For the time being, I needed a temporary solution and mine was to simply dump LoadOrderListHead using the KLDR_DATA_TABLE_ENTRY which is part of the PDB. I would miss the certificate, hash, and flags added in BLDR_DATA_TABLE_ENTRY, but otherwise get a good overview of all data table entries. My used command was:

!list -t _LIST_ENTRY.Flink -x "dt nt!_KLDR_DATA_TABLE_ENTRY" 0xfffff806`43656300

This command also uses entirely classic WinDbg features and no Debugger Object Model. With the fortunate result that I didn’t need any of the ugly workarounds described above.

For completeness, I promised an example with CONTAINING_RECORD, which would also work if InLoadOrderLinks was not the first field of the structure. That example looks like this:

!list -t _LIST_ENTRY.Flink -x "dt nt!_KLDR_DATA_TABLE_ENTRY @@(#CONTAINING_RECORD(@$extret, nt!_KLDR_DATA_TABLE_ENTRY, InLoadOrderLinks))" 0xfffff806`43656300

As InLoadOrderLinks is the first field, this line delivers exactly the same result as the shorter command.

Boot Debugging – We need to go deeper

Now we have all means to determine the final load order. But how is it actually constructed in the bootloader?

To figure that out, we need to go deeper and debug the actual bootloader and not just the kernel. And we’re lucky: Although WinDbg has been created to debug the Windows kernel, the bootloader also comes with a WinDbg stub and can be debugged likewise.

This first requires another entry in the boot menu, let’s call it Windows 10 BootDebug:

bcdedit /copy {default} /d "Windows 10 BootDebug"

That command outputs a GUID again. Subsequently, you enable bootloader debugging for this entry via:

bcdedit /set {aaaaaaaa-bbbb-cccc-dddd-eeeeeeeeeeee} bootdebug on

bcdedit /set {aaaaaaaa-bbbb-cccc-dddd-eeeeeeeeeeee} dbgsettings serial debugport:1 baudrate:115200

When you now reboot your Windows VM and connect WinDbg, it breaks into winload.efi somewhere in the early-called DebugService2 function. The Microsoft Symbol Server thankfully delivers PDBs for that binary again, providing our WinDbg session with names for all public and even private functions. Nice!

Let’s now figure out where we actually want to set breakpoints. This is where your favorite decompiler joins the party. I’ve been a huge fan of Ghidra since its public release and used it for the entire further analysis of winload.efi. But Binary Ninja, IDA, Radare2, etc. should also do the job if you prefer them. In fact, my version of Ghidra at that time had trouble importing the symbols from the PDB, so I had to do a detour: I imported winload.efi into IDA, used the xml_exporter.py plugin that ships with Ghidra to export IDA’s analysis as XML, and finally imported that XML data in Ghidra again. You probably don’t need to repeat that these days, but it’s good to know this trick.
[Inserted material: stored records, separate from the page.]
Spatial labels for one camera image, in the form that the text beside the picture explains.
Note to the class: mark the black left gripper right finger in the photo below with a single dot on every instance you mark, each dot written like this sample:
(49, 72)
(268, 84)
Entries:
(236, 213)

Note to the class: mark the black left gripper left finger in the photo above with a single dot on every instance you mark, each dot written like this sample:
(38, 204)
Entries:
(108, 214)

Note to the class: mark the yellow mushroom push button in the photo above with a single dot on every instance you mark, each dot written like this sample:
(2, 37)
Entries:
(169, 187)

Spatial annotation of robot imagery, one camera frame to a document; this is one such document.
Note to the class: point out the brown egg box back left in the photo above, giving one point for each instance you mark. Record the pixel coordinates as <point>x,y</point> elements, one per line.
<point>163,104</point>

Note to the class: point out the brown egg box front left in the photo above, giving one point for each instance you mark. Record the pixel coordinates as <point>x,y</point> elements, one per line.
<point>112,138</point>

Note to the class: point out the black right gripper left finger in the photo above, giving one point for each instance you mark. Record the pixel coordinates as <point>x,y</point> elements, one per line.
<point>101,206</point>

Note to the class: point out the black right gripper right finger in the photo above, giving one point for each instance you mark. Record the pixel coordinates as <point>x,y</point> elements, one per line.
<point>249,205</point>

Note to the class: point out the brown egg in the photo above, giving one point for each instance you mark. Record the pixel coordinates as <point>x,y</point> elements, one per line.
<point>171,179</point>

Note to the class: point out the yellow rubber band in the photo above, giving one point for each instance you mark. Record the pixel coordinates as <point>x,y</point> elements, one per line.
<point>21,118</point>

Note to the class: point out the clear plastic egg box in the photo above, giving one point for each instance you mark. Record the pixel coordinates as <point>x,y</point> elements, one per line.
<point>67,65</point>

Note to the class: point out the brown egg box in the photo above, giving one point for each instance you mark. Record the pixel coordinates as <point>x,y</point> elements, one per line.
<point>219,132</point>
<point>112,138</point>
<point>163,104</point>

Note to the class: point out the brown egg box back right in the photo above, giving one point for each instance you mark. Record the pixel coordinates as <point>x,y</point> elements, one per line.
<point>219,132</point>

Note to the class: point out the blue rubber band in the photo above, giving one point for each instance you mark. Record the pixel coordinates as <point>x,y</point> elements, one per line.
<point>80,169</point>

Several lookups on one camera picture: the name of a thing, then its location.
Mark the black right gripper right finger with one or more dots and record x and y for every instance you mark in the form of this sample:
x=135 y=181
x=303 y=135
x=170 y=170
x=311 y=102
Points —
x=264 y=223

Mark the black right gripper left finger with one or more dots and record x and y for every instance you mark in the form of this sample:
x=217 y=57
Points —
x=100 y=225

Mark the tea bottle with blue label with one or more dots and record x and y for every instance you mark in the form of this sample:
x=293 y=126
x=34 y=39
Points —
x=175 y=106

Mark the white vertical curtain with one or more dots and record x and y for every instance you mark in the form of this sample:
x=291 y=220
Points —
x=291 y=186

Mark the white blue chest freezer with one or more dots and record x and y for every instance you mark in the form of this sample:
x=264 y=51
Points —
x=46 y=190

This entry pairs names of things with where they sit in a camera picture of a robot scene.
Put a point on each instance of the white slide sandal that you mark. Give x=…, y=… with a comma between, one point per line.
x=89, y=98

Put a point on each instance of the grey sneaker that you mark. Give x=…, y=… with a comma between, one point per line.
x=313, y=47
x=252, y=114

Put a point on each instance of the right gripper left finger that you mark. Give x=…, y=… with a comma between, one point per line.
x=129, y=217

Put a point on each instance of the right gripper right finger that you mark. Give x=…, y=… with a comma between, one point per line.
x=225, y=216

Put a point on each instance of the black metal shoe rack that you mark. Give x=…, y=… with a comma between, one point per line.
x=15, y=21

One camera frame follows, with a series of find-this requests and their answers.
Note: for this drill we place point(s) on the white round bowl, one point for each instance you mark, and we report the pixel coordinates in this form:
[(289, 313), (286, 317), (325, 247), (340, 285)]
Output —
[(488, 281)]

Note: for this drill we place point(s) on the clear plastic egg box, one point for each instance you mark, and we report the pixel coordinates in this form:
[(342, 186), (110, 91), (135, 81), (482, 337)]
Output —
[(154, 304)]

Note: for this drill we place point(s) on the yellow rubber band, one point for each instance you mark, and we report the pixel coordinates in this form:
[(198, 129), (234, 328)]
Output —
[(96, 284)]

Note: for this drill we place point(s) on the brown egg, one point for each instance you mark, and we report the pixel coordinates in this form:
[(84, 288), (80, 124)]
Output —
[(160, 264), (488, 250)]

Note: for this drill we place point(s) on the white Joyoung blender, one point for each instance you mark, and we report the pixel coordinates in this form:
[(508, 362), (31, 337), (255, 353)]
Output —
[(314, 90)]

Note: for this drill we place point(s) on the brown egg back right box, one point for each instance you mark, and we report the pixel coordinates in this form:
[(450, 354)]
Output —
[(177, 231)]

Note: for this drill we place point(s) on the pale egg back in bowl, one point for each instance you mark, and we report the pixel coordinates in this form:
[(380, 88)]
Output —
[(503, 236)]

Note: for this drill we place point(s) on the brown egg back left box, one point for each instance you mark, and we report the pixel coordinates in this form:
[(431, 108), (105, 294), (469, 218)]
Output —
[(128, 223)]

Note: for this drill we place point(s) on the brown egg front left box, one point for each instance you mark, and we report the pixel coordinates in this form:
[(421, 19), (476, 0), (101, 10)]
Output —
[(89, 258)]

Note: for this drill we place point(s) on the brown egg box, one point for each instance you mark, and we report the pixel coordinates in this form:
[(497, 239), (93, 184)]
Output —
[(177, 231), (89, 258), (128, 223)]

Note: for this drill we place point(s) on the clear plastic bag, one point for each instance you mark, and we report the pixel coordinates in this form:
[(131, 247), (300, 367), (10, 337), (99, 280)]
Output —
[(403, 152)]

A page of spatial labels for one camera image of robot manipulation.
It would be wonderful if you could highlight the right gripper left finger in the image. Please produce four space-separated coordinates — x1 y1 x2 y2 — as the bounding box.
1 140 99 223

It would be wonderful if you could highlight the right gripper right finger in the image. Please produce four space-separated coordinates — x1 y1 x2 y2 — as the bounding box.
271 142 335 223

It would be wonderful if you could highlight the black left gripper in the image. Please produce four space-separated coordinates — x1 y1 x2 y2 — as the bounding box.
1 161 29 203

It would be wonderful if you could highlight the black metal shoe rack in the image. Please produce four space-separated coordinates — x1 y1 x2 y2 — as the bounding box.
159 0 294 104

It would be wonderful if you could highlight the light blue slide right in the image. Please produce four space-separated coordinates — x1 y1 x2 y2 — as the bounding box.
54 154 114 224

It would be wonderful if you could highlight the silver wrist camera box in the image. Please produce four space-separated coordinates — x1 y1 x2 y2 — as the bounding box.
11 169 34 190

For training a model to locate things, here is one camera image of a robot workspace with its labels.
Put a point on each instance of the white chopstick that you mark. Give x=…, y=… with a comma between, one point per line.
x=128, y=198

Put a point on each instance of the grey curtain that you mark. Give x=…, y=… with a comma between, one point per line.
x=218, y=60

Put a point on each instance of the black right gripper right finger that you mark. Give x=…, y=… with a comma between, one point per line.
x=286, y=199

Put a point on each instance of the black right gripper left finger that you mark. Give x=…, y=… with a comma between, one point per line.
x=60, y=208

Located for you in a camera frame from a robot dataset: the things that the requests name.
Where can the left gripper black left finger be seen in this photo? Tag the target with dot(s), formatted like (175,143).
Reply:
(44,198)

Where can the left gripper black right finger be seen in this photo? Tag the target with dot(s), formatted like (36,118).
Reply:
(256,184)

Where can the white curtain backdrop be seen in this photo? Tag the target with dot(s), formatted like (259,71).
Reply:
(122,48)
We now have over 5000 named functions. Where do we actually start? This is the moment where the meticulous work of my colleagues at ReactOS comes into play. For over two decades, the people of the ReactOS Project have done a tremendous job of reverse-engineering the most complex operating system in the world (Windows) and creating an open-source alternative. It’s not sufficient for them to just create a functional equivalent, but all available public information is used to keep the internals as close to the original as possible. This is especially true for the kernel and adjacent components like the bootloader. And despite ReactOS' traditional focus on the now obsolete Windows Server 2003, many parts of the bootloader are still similar and give a hint where to start looking.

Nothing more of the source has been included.